### Task directions
Lines below starting with the line with "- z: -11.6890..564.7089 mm" and going on through the line with "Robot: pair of" must be output exactly; the rest of the records must be left out.

─── Data for the task ───

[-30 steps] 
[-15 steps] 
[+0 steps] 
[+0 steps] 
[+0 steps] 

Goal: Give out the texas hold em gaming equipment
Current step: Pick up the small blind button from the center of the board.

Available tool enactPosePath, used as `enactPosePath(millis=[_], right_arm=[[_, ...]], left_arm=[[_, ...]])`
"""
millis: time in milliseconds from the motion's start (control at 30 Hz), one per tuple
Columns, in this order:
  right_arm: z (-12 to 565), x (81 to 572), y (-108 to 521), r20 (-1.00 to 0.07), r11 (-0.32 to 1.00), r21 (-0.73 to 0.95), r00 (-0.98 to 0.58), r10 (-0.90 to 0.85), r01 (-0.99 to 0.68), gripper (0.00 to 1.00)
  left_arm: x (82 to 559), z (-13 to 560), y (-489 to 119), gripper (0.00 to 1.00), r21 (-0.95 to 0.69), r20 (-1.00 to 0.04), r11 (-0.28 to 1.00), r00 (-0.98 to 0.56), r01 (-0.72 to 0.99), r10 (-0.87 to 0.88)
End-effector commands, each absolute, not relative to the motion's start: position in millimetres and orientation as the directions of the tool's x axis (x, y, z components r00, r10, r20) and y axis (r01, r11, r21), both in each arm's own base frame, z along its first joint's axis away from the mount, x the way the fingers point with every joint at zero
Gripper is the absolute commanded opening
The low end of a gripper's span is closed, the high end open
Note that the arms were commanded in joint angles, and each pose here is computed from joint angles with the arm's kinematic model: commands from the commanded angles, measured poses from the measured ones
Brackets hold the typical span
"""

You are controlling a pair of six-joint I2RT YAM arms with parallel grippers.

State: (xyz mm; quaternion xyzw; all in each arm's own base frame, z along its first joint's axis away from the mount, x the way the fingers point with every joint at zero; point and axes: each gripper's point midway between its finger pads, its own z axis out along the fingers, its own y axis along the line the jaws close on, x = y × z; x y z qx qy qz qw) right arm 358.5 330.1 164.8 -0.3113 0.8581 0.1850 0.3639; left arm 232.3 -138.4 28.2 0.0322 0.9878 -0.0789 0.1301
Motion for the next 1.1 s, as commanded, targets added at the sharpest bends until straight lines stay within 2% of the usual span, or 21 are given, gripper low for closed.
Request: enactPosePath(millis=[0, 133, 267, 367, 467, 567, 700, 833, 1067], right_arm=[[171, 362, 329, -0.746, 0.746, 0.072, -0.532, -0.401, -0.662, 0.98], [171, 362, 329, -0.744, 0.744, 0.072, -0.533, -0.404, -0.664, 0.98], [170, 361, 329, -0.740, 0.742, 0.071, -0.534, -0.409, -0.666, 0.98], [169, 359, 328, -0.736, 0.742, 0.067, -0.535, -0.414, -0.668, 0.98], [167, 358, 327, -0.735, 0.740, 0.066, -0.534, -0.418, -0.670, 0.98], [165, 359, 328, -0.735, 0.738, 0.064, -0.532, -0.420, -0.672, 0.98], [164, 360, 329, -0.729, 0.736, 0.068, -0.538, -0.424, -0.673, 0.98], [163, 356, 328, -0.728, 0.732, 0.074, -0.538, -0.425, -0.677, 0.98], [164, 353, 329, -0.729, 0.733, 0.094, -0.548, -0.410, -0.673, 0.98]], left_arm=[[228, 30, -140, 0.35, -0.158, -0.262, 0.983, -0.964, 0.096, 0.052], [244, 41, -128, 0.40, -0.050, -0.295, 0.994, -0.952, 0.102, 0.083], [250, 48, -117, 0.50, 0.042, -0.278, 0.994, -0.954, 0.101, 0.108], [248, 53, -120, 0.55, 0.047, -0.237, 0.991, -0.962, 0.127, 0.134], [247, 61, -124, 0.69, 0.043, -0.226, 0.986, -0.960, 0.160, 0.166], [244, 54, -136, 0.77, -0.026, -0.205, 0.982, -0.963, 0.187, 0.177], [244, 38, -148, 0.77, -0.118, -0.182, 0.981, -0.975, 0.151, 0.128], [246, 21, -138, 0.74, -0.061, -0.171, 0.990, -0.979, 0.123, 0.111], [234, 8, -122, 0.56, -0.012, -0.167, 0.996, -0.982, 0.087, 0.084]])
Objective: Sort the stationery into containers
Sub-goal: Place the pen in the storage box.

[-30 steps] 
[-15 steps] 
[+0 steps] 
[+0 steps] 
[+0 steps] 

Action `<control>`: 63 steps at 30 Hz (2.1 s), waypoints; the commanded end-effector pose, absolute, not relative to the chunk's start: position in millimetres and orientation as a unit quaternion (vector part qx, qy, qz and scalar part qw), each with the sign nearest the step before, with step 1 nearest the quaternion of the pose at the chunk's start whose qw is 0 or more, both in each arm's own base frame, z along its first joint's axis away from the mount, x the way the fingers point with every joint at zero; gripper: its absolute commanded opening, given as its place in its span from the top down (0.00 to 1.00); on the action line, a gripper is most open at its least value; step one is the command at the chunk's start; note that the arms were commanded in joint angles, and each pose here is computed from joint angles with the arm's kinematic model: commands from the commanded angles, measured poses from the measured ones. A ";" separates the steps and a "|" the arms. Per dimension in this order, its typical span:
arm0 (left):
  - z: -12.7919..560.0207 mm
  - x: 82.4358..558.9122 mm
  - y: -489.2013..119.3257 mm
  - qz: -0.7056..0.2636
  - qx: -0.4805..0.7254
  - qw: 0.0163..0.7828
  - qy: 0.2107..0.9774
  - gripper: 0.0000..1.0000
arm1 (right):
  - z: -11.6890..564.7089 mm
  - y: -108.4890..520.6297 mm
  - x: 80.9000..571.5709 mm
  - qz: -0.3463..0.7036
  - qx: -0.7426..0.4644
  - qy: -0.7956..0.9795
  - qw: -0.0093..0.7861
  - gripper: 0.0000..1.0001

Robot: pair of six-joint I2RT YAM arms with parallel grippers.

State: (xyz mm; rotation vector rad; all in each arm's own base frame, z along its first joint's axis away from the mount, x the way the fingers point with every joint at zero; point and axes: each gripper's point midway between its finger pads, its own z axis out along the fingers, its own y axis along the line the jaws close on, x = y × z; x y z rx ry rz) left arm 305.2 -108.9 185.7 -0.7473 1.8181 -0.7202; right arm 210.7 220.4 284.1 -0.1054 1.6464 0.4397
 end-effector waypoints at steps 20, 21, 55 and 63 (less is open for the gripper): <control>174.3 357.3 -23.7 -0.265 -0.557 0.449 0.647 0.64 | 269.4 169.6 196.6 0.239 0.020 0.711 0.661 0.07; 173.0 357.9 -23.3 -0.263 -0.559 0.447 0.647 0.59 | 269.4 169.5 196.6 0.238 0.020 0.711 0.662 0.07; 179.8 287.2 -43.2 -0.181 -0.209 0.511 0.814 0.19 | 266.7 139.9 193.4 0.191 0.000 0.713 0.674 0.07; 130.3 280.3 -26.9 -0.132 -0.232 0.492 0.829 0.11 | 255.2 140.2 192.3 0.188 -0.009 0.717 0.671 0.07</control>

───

### Output of the exercise
  - z: -11.6890..564.7089 mm
  - y: -108.4890..520.6297 mm
  - x: 80.9000..571.5709 mm
  - qz: -0.3463..0.7036
  - qx: -0.7426..0.4644
  - qy: -0.7956..0.9795
  - qw: -0.0093..0.7861
  - gripper: 0.0000..1.0001

Robot: pair of six-joint I2RT YAM arms with parallel grippers.

This output requires nothing further.